Paper claiming ‘world’s oldest pyramid’ retracted over ‘error’

Editors express concern over dating of soil samples ‘not associated with manmade features’, but authors attack ‘unjust retraction of groundbreaking research’

三月 20, 2024
Gunung Padang Megalithic site, Cianjur, West Java, Indonesia
Source: iStock/Ade lukmanul Hakim

A study that suggested that the world’s “oldest pyramid” was built in Indonesia more than 25,000 years ago has been retracted after a journal’s editors agreed that it contained a “major error”.

The withdrawal of the paper from the Wiley journal Archaeological Prospection follows criticism of its sensational claim that the deepest part of the Gunung Padang archaeological site near Jakarta showed signs of having been “sculpted” by humans up to 27,000 years ago before it was enveloped by glaciers during the Ice Age.

That claim, published in October, would have meant that the “pyramid” was the oldest man-made structure in the world by some distance: Turkey’s Göbekli Tepe temple is believed to be about 9,000 years old, while the Egyptian pyramids at Giza date back about 4,500 years – twice the age of the UK’s Stonehenge monument.

However, the study’s critics had suggested that its authors could not reliably carbon-date the Indonesian structure based solely on soil from drill samples taken from deep below Gunung Padang. Instead, the edifice should have been dated based on man-made artefacts taken from site, which suggest that it is only about 2,000 years old, they say.

Acknowledging what it called a “major error…not identified during peer review”, a retraction notice published on 19 March states that “the radiocarbon dating was applied to soil samples that were not associated with any artifacts or features that could be reliably interpreted as anthropogenic or ‘manmade’.

“Therefore, the interpretation that the site is an ancient pyramid built 9,000 or more years ago is incorrect, and the article must be retracted,” it concludes.

Responding to what he called the “unjust retraction of groundbreaking research”, the study’s lead author, Danny Hilman Natawidjaja, a geologist at the Indonesian Institute of Sciences, said the retraction was “solely based on unfounded claims raised by third parties who hold differing opinions and disbelieve in the evidence, analysis, and conclusions”.

Questions about the paper were also raised after Graham Hancock, a British journalist and film-maker, was thanked for proofreading the study.

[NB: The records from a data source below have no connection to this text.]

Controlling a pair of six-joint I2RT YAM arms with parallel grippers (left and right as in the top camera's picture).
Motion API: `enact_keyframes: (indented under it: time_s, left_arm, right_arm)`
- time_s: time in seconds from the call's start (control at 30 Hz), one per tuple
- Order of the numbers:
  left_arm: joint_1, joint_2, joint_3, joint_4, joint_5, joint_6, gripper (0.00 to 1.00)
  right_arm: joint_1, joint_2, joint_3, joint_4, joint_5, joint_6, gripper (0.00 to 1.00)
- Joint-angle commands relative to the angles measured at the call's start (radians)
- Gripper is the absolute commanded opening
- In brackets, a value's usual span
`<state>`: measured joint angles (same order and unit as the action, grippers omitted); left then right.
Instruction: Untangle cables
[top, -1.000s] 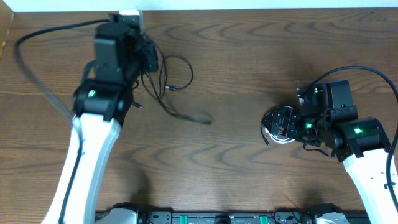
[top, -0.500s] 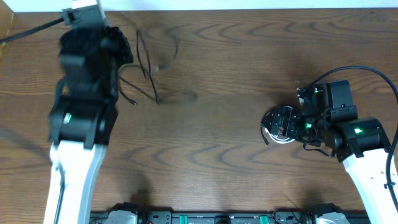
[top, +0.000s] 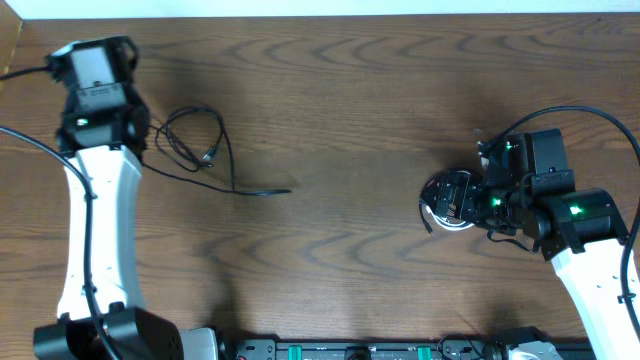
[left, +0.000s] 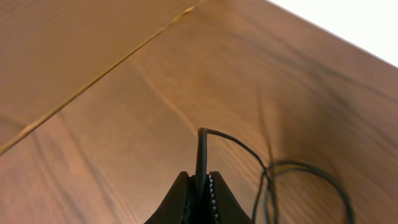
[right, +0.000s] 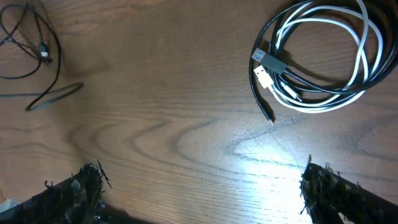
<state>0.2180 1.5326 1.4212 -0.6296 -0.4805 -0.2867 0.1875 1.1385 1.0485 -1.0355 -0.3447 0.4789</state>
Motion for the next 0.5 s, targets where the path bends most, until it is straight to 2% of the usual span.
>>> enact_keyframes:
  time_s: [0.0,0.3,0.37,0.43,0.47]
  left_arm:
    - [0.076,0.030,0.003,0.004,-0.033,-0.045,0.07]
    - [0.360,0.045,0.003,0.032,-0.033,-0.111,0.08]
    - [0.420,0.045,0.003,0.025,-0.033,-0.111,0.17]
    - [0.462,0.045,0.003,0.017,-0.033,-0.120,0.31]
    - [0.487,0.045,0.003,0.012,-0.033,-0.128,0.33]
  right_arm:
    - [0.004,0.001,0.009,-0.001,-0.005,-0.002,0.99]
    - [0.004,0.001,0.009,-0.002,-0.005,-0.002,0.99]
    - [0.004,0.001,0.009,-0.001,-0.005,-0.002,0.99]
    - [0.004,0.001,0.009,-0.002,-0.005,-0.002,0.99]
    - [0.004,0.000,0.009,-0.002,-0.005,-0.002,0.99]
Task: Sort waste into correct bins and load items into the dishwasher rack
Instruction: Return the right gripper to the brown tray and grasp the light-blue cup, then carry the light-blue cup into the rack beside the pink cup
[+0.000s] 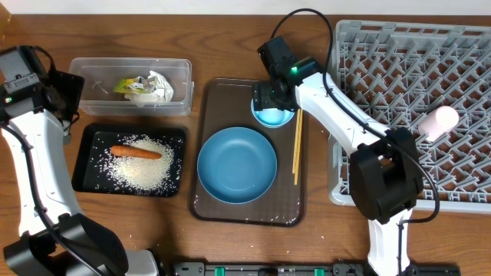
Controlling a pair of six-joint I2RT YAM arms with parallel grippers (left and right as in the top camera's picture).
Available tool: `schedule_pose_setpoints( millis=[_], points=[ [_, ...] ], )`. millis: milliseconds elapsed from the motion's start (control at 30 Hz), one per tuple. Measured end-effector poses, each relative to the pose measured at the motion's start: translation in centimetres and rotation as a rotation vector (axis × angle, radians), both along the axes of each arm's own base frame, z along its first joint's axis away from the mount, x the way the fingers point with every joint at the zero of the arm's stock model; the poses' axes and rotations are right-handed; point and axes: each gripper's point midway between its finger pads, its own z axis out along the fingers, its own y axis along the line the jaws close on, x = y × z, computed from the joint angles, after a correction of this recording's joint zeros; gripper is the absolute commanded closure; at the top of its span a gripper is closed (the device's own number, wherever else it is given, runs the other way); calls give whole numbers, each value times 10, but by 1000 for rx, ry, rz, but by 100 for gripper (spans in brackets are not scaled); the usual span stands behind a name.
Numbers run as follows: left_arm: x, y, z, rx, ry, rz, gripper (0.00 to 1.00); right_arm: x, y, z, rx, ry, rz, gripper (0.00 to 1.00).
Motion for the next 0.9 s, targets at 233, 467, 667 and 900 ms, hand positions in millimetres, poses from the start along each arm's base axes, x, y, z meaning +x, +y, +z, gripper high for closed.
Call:
schedule_pose_setpoints(
  millis=[233, 467, 667, 900],
  points=[
    [0, 0, 0, 0, 0, 0, 2, 1, -3, -2, -15, -4, -8, 22],
    [0, 0, 0, 0, 0, 0, 2, 2, 0, -8, -20, -3, -5, 38],
    [0, 0, 0, 0, 0, 0, 2, 3, 3, -7, -23, -17, -4, 46],
    [0, 0, 0, 0, 0, 0, 2, -1, -6, 17, -46, 27, -7, 47]
  ],
)
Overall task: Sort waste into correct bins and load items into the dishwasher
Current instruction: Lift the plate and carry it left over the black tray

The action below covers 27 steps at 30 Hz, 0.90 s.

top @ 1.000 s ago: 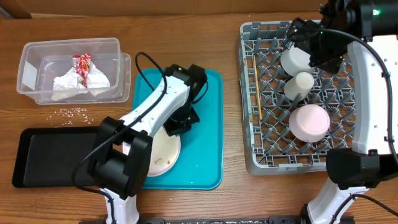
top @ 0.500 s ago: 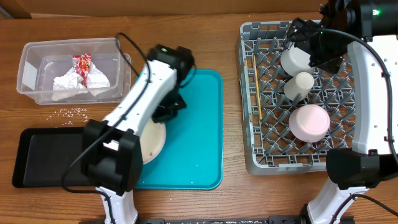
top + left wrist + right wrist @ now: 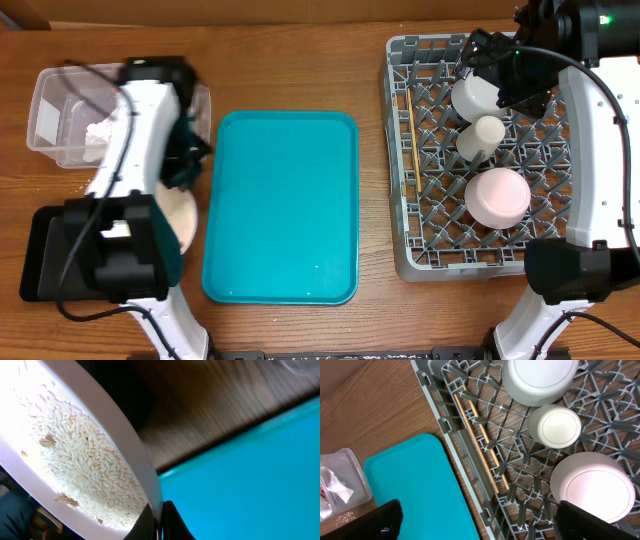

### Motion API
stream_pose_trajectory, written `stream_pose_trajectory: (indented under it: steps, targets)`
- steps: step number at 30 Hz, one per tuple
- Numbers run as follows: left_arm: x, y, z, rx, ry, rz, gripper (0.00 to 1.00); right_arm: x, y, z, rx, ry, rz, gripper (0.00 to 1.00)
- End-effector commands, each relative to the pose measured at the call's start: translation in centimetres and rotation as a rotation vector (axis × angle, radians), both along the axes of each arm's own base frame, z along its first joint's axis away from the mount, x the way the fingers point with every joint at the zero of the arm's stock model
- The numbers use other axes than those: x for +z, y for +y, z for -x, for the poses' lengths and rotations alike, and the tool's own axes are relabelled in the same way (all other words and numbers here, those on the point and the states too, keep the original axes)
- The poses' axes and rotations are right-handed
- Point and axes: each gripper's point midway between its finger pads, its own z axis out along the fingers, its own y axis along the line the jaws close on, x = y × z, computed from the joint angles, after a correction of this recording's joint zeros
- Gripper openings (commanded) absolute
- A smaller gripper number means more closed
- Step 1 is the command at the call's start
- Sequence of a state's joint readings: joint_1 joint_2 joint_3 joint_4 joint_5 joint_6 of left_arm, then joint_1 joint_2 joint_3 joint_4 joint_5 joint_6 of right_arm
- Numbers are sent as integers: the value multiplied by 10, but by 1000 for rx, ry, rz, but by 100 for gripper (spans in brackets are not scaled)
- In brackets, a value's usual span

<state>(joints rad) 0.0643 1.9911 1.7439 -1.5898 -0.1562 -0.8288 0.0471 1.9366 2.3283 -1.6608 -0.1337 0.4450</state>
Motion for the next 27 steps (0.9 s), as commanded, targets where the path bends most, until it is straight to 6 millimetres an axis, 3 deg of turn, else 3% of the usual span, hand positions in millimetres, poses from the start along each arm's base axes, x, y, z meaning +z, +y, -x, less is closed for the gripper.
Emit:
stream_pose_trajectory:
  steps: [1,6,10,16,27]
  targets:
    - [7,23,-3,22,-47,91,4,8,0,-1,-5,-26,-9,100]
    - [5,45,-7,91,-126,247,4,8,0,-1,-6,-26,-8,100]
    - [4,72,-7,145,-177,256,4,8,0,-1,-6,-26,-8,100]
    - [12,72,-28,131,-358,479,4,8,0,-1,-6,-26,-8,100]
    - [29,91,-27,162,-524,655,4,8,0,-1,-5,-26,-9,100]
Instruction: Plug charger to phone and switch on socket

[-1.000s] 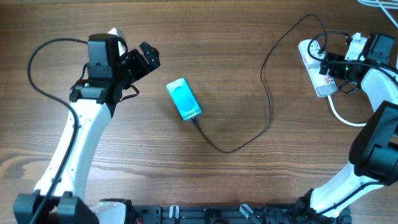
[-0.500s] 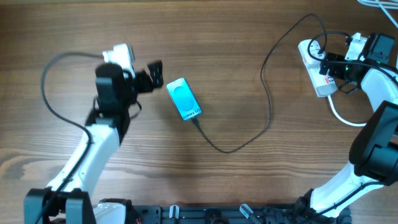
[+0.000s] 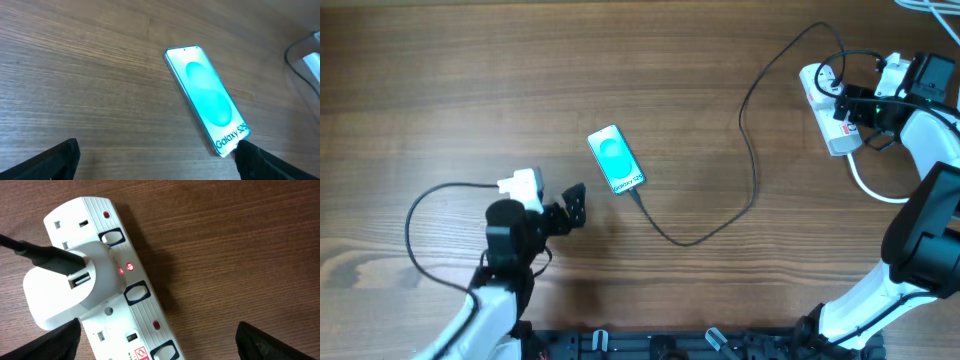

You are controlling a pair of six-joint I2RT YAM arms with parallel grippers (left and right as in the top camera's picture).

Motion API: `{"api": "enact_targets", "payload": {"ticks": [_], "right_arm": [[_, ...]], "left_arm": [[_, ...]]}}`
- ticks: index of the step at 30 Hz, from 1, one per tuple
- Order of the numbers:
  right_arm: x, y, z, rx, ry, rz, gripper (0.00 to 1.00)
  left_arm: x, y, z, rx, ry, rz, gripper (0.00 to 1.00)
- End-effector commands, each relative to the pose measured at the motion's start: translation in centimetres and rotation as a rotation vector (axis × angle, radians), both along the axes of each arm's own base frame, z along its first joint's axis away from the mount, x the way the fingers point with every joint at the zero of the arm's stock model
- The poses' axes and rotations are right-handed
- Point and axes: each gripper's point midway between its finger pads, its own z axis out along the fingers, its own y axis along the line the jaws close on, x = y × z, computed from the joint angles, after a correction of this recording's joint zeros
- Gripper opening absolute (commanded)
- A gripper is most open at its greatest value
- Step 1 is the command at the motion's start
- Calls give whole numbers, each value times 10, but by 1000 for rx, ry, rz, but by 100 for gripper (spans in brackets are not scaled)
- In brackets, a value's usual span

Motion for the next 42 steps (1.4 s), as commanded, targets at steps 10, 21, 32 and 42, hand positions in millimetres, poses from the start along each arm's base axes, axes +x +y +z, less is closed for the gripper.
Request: {"api": "enact_targets", "payload": {"ticks": [10, 21, 32, 42], "right_arm": [[0, 2, 6, -3, -15, 18, 99], [0, 2, 6, -3, -15, 18, 100], [0, 2, 6, -3, -15, 17, 100], [0, 2, 6, -3, -15, 18, 100]], "left_arm": [[-35, 18, 2, 40, -25, 79, 100], [-39, 23, 56, 153, -285, 46, 100], [-41, 37, 104, 296, -517, 90, 100], [-41, 47, 104, 436, -527, 100, 100]]}}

Mr Hancock visited the site for his popular Netflix show Ancient Apocalypse and claimed that it could provide evidence that, contrary to conventional belief, a sophisticated prehistoric civilisation existed before the Ice Age and might have brought its science and technology to different corners of the world.

Cardiff University archaeologist Flint Dibble, who has interviewed Lutfi Yondri and Harry Sofian, Indonesian experts who have excavated the site, for his YouTube channel, welcomed the retraction. It was important for editors to acknowledge that “they made a mistake for publishing papers that were so clearly lacking in evidence”, he said.

“Every archaeologist I know who read the Natawidjaja 2023 paper on Gunung Padang could immediately spot the fact that there was no evidence for the site being a pyramid nor any evidence that there was any human occupation at the site in the lower layers with such old, Ice Age dates,” said Dr Dibble.

Dr Yondri had noted, he continued, that “secure charcoal from archaeological contexts directly associated with the architecture on the site…date the monument to around 2,100 years ago”, adding that most experts agreed that it was not a “pyramid” but rather a “stone terrace” built into the side of a naturally occurring hill.